WORK TO BE COMPLETED:
Repeat the listing below word for word, minus the pictures.

DATA BELOW:
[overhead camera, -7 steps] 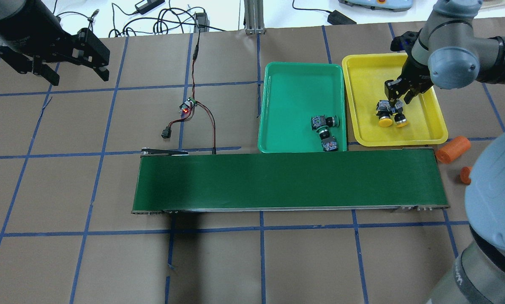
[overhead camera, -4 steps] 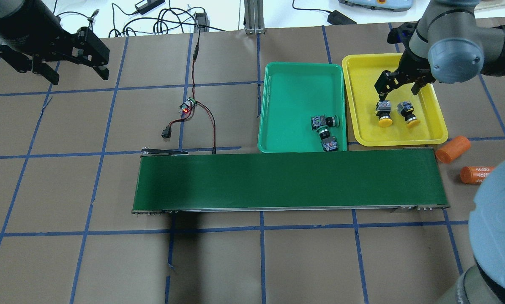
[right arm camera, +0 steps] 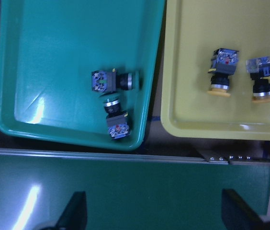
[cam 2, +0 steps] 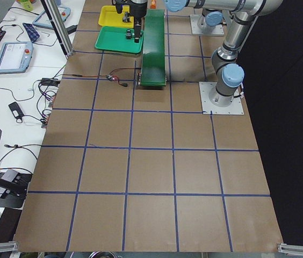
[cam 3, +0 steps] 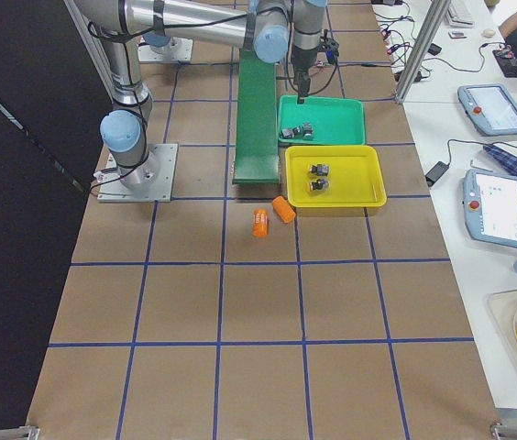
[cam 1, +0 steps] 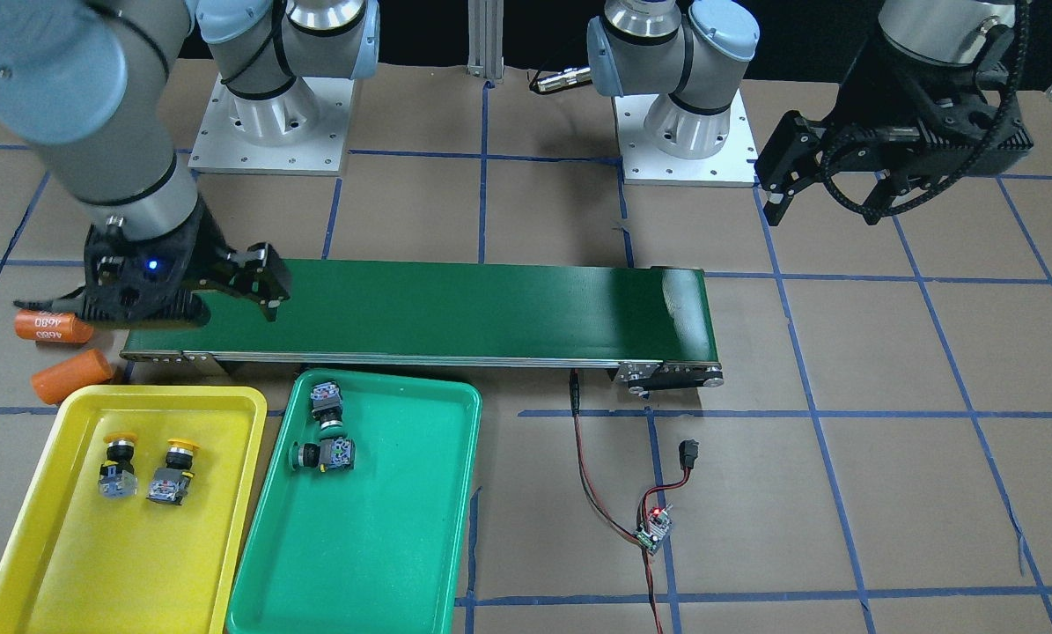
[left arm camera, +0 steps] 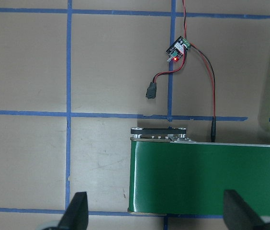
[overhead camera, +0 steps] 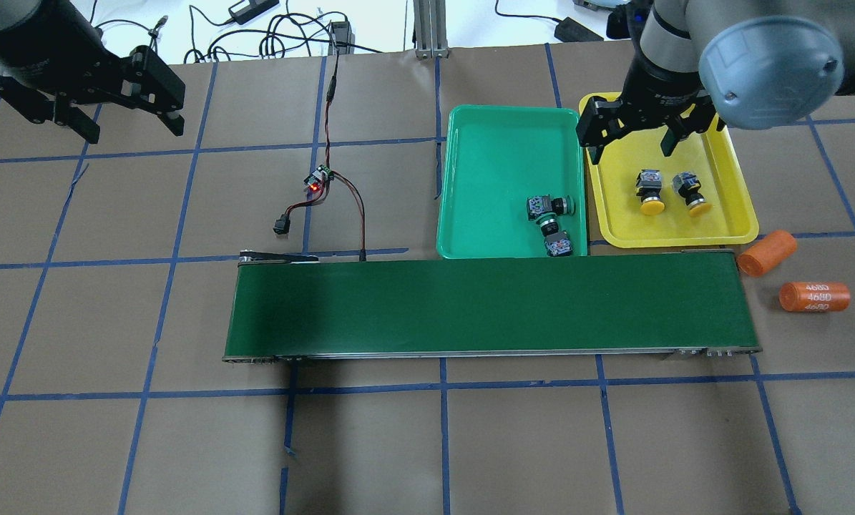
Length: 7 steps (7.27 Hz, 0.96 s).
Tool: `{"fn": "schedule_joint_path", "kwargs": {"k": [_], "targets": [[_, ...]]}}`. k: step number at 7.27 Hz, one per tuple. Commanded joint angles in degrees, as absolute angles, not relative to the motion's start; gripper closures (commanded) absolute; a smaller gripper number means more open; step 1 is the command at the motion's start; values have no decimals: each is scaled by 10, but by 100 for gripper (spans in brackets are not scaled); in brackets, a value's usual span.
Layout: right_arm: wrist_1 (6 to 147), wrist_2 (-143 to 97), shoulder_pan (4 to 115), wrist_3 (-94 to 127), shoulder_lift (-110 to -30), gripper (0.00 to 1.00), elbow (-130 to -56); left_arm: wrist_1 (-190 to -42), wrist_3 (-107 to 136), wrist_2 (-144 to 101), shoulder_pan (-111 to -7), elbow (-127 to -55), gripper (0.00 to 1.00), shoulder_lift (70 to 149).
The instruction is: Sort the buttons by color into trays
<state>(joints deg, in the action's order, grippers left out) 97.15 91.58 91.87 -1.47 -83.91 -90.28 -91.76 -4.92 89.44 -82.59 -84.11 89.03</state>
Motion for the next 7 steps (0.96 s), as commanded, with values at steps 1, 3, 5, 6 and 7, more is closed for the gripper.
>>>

TASK OUTPUT:
[overhead camera, -7 steps] 
[overhead camera, -4 steps] 
[right arm camera, +0 steps] 
[cam 2, +0 steps] 
[cam 3, +0 steps] 
[cam 1, +0 steps] 
[left arm camera, +0 steps] 
[overhead camera, +0 steps] 
Length: 7 steps (7.27 Hz, 0.96 s).
Tool: `{"fn": "schedule_joint_path", "kwargs": {"k": [_], "targets": [[_, ...]]}}`. k: step number at 7.27 Hz, one per tuple. Commanded joint angles in degrees, as absolute angles, not relative to the motion's start; gripper closures (commanded) absolute; a smaller gripper number means more open; step 1 is the command at the motion's start; values have no decimals: each is scaled by 10, but by 100 for gripper (spans in brackets are not scaled); in brackets, a value's usual span.
Layout: right_arm: wrist_1 (6 to 147), wrist_2 (-143 to 97), shoulder_pan (4 to 115), wrist_3 (-94 to 127), shoulder_lift (-110 to -30), gripper (0.00 to 1.00), elbow (-130 to -56); left_arm: wrist_1 (-190 to -42), wrist_3 (-107 to 136), wrist_2 (-144 to 101), shoulder_pan (-111 to -7), elbow (-127 to -55), gripper (0.00 to 1.00), shoulder_lift (70 to 149).
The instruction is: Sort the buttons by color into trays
<state>(joints deg, in the action's order, grippers left out) 97.15 91.58 91.87 -1.47 -83.91 -90.28 -91.76 -4.92 89.44 -82.59 -84.11 89.03</state>
Motion for the next 7 steps (0.96 s), as commanded, with values at steps 1, 3, 5, 6 and 7, more is closed for the gripper.
>>>

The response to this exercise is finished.